Why Context Beats Coordination
If attention is the scarce resource, the worst thing you can do is split it.
The industry is converging on AI teams
— multiple specialized agents coordinated by an orchestrator. The assumption is that complex tasks require multiple agents with different roles.
We think this confuses a context problem for a capability problem.
Different agents in the same framework are just different initial prompts for the same runtime. Agent A with you are a frontend developer
and Agent B with you are a backend developer
aren't two different intelligences. They're two different contexts. The team
is a fragmented context with coordination overhead.
Every reason people reach for multi-agent orchestration reduces to a context problem. Too complex for one agent? That's a context management problem — an agent with good working memory handles far more complexity than one drowning in raw history. Need parallelism? That's independent work on separate branches, not coordination. Need specialization? That's loading a different capability, not running a separate agent. Need cheaper execution? One agent with good context that gets it right in one pass costs less than three agents with bad context that need error correction.

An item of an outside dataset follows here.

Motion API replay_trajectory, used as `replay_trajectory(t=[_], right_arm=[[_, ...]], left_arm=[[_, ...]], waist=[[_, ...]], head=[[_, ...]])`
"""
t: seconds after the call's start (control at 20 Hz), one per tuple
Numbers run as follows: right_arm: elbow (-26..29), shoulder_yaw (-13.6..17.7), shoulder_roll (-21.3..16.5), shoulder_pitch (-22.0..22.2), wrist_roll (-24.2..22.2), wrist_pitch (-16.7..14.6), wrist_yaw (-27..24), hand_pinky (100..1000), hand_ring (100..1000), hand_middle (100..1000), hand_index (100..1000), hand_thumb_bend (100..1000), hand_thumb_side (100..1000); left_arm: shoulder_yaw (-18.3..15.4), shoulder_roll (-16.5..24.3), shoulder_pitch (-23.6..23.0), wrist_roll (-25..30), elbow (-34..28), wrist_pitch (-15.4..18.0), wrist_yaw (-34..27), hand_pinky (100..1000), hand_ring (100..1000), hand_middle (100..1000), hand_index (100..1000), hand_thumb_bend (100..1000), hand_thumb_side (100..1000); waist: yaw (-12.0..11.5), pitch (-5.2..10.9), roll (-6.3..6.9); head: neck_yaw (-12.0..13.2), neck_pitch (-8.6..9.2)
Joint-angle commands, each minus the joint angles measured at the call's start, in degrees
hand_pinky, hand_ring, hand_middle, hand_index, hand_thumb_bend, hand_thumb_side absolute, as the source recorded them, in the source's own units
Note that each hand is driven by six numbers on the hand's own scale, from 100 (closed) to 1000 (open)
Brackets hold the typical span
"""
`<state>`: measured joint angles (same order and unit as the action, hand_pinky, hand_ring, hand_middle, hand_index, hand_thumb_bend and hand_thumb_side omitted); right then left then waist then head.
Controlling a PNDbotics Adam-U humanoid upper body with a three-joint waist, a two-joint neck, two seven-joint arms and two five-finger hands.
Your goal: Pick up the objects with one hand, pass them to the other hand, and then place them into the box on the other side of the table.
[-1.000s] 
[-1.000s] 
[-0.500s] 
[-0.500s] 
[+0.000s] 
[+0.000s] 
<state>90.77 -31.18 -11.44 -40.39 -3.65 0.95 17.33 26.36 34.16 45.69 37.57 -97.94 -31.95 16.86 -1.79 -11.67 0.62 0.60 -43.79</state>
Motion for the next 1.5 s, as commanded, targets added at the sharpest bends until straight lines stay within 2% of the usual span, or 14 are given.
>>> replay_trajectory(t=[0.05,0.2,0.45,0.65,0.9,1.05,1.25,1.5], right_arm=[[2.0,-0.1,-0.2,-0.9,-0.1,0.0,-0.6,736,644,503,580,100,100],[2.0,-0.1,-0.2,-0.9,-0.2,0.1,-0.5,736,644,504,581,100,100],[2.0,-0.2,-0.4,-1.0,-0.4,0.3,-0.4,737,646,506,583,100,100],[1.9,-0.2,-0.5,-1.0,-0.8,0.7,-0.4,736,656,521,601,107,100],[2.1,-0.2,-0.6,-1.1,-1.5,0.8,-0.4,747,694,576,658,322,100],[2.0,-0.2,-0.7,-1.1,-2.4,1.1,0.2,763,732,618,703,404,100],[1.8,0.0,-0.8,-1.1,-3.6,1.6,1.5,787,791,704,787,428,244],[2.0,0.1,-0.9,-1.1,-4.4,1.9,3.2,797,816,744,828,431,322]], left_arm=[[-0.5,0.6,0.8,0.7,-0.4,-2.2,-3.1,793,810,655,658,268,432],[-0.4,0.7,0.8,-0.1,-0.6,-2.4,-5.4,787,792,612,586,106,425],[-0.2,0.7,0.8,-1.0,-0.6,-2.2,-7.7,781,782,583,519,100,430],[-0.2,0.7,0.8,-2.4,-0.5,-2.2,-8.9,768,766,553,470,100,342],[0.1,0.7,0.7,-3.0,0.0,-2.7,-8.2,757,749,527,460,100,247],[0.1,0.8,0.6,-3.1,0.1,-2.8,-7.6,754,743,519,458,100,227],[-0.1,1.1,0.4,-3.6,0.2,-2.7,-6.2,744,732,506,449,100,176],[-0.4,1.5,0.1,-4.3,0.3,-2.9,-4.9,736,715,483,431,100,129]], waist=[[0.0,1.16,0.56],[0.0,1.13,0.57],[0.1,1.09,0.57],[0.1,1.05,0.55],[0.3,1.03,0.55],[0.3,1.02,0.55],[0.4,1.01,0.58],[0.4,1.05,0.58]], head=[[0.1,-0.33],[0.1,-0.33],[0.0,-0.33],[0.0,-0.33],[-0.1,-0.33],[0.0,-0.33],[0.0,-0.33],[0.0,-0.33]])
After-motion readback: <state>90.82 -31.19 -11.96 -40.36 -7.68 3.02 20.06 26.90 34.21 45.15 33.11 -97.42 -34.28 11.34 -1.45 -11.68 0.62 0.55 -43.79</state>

Price per outcome, not price per token.
The bet: one well-equipped agent with well-managed attention beats a team of poorly-equipped agents with an orchestrator. Not because one agent is smarter — because it sees the whole picture.
This doesn't mean diversity of intelligence is useless — it's profoundly valuable. But there's a crucial difference between fragmenting one context across multiple agents (which destroys information) and giving the same complete context to different minds (which multiplies perspective). We'll return to this distinction later.
The Messy Truth
Better memory won't eliminate messiness. Conversations are messy by nature. And with more efficient memory, agents will have longer sessions, generating more history. The challenge doesn't shrink — it shifts.
The answer remains: search over structure. Better queries over cleaner data. Attention over accumulation. Selective forgetting over total recall.